Willkommen im Mekka der Punks

Westberlin kannte keine Sperrstunde. Und unter den Reisenden, die nachts die Bars bevölkerten, hielten sich in den Siebzigern des letzten Jahrhunderts einige weltberühmte Popstars auf. David Bowie und Iggy Pop etwa wohnten eine Zeit lang zusammen in einer Schöneberger Wohnung. Beide nahmen Alben im Hansa-Studio auf, nur einige Hundert Meter von der Mauer entfernt. Der Titelsong von David Bowies Album „Heroes“, das 1979 erschien, erzählte von einem Liebespaar im Schatten der Mauer:

„Though nothing / Will keep us together / We could steal time / Just for one day / We can be Heroes / For ever and ever.“

Schon die Sex Pistols hatten die Berliner Mauer in ihrem surrealistischen Song „Holidays in the Sun“ besungen.
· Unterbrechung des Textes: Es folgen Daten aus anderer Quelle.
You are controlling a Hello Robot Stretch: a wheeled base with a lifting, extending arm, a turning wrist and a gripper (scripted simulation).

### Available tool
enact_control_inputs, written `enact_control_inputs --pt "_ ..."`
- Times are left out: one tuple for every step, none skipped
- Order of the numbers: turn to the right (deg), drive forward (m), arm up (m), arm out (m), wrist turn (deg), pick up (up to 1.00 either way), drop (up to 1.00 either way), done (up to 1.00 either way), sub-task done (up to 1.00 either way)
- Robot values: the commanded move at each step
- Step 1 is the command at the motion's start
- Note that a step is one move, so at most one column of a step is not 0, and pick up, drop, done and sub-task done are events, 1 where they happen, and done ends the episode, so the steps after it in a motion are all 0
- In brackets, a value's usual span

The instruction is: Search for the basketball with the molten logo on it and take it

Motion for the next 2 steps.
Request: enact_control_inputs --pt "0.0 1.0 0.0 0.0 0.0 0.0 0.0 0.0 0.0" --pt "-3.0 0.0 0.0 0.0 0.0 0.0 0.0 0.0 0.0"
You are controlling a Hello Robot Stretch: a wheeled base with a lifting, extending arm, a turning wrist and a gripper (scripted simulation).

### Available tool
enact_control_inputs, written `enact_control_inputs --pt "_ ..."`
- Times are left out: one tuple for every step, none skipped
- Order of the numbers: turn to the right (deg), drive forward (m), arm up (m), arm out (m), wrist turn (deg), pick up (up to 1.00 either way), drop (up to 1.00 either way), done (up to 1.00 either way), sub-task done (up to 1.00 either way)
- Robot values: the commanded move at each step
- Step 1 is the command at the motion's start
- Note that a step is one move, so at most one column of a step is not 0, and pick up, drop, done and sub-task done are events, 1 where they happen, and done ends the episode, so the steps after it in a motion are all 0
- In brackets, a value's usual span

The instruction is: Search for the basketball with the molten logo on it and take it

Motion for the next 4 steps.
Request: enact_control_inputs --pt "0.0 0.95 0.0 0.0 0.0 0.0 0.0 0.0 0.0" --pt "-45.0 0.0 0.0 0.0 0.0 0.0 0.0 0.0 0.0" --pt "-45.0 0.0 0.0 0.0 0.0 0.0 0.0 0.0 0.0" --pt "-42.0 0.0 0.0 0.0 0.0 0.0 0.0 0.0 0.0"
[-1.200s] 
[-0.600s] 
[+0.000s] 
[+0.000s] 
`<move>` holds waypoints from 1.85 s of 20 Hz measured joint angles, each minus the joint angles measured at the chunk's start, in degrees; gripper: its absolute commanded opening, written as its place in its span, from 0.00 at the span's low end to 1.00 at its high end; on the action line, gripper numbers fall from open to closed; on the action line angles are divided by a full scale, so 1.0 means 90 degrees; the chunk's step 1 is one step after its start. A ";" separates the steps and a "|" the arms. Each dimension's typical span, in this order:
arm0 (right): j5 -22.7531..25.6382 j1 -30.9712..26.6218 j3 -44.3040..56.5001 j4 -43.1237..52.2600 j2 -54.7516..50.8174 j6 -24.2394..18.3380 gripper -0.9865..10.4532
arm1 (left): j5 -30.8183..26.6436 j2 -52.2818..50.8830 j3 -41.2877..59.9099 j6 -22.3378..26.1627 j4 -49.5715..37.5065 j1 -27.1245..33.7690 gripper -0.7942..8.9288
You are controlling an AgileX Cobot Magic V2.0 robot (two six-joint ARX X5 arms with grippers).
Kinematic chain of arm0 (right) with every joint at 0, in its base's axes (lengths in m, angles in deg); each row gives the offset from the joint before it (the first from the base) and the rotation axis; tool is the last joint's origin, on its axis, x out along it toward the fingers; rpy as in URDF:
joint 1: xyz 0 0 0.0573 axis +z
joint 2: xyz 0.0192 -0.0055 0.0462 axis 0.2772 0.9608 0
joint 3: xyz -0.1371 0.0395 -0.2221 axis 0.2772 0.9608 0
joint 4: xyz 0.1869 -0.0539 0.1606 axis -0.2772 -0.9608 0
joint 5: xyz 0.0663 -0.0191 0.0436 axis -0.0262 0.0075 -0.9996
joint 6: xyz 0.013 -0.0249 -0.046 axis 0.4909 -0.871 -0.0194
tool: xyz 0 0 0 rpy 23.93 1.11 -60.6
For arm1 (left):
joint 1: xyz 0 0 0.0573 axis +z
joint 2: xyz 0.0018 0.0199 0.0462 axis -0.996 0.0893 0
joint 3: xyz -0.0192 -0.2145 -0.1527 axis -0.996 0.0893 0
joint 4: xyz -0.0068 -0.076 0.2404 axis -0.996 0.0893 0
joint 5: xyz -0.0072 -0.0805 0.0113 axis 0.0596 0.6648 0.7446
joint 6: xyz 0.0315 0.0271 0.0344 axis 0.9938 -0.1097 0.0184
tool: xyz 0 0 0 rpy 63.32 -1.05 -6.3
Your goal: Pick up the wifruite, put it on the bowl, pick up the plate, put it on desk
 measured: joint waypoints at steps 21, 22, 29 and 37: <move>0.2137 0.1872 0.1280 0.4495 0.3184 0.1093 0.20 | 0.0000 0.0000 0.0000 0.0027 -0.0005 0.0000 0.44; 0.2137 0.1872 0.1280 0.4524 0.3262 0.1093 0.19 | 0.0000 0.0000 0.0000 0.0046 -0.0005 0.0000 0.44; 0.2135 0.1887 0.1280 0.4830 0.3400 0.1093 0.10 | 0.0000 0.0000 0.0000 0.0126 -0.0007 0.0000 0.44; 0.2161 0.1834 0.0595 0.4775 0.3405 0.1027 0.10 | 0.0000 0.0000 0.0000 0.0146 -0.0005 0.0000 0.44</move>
Für die Romantiker des Punk war Berlin Gegenbild einer grauen Zivilisation, der nur das Individuelle und Idiosynkratische Paroli bieten konnten. In Berlin konnte man „die Zeit stehlen“, wie es bei Bowie hieß, und Held sein, „für einen Tag“.
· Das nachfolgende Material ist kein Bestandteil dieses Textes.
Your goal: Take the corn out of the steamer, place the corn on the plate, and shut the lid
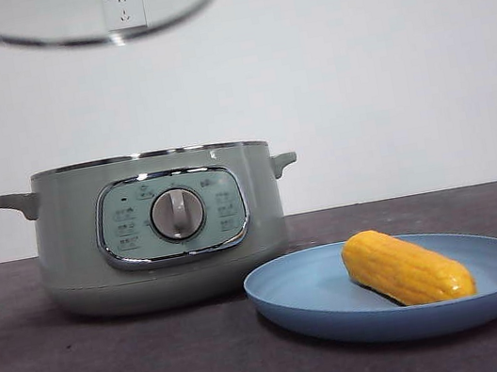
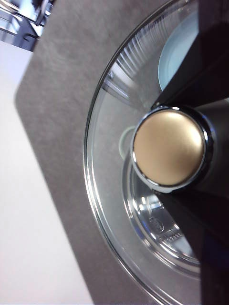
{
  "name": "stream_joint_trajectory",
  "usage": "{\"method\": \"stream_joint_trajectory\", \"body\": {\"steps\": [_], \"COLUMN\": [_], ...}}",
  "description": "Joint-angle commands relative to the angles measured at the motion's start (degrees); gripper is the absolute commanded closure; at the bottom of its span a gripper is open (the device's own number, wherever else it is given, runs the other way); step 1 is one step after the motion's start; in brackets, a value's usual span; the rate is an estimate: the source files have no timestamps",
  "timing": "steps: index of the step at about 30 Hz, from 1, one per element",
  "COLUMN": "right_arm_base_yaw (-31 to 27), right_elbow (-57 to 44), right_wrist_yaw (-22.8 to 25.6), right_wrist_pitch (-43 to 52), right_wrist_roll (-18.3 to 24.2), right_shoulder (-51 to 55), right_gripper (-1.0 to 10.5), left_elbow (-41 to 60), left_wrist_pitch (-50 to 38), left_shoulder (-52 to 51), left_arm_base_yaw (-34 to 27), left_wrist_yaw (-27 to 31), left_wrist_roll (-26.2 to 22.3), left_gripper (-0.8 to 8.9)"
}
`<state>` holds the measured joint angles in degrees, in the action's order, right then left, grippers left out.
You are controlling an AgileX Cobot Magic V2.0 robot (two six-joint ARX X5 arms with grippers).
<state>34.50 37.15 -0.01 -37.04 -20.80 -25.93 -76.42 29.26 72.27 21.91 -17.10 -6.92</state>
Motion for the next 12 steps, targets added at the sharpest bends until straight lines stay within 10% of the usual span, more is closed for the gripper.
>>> {"method": "stream_joint_trajectory", "body": {"steps": [1, 12], "right_arm_base_yaw": [0.1, 0.1], "right_elbow": [-0.2, -0.2], "right_wrist_yaw": [0.0, 0.4], "right_wrist_pitch": [0.0, 0.1], "right_wrist_roll": [-0.4, -0.4], "right_shoulder": [0.2, 0.2], "right_gripper": [3.8, 3.8], "left_elbow": [-0.4, -0.4], "left_wrist_pitch": [-7.7, -12.5], "left_shoulder": [1.8, 14.5], "left_arm_base_yaw": [0.3, 0.2], "left_wrist_yaw": [-0.2, 2.0], "left_wrist_roll": [-0.8, -2.4], "left_gripper": [8.19, 8.20]}}
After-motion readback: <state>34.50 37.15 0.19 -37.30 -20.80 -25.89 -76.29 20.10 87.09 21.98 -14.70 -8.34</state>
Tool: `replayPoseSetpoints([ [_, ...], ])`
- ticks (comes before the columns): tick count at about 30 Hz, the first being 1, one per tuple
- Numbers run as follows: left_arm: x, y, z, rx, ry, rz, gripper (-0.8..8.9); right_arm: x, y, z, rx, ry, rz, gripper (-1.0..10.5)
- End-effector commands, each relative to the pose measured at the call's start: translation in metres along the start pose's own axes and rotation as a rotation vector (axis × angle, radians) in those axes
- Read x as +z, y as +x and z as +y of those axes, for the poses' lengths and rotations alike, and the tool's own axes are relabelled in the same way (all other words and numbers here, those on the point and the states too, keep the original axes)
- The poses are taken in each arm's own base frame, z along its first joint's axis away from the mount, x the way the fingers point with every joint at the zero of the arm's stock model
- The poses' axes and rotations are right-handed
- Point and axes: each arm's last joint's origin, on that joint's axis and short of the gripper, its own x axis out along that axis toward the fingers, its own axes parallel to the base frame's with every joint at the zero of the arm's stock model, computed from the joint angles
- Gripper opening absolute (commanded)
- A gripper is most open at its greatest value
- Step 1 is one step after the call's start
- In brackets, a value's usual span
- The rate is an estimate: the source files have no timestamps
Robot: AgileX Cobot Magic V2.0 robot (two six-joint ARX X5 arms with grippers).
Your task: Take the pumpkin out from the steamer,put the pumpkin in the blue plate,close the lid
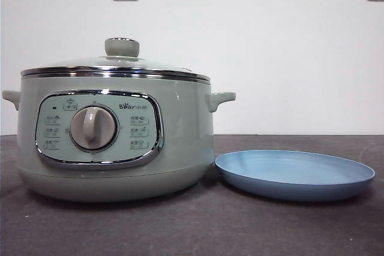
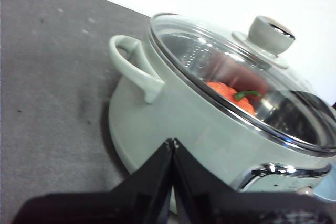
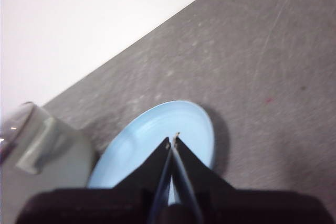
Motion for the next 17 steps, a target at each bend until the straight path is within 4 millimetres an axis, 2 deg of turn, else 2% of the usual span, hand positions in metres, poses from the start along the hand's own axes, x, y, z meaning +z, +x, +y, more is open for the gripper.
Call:
replayPoseSetpoints([
  [1, 0.005, -0.002, -0.003, -0.010, -0.051, -0.015, -0.08, 0.005, -0.002, 0.005, 0.058, 0.046, 0.013, 0.0],
  [5, 0.024, -0.011, -0.014, 0.017, -0.037, -0.065, -0.08, 0.018, -0.009, 0.016, 0.116, 0.043, 0.002, -0.1],
  [10, 0.054, -0.026, -0.032, 0.064, 0.004, -0.114, -0.08, 0.044, -0.022, 0.036, 0.135, 0.022, -0.021, -0.1],
  [17, 0.094, -0.025, -0.050, 0.075, 0.091, -0.092, -0.08, 0.085, -0.033, 0.065, 0.132, -0.087, -0.026, -0.1],
])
Eines der schönsten Stücke aus Bowies Berliner Phase ist eine Hommage an Warschau. „Warszawa“ ist ein erhebendes, so melancholisches wie schönes Stück. Eine männliche Stimme ist zu hören, die einige Zeilen in einer Fantasiesprache singt. Die Melodieführung erinnert an mittelalterliche Kirchenmusik. Warschau war damals eine nächtliche Zugfahrt von Berlin entfernt. Osteuropa war den Menschen aus dem Westen ein dunkler Kontinent geworden, dem man in Westberlin zumindest nahe zu sein glaubte. Berlin war eine Stadt, die aus Raum und Zeit gefallen war. Eine Zwischenwelt, eine Zone des Übergangs.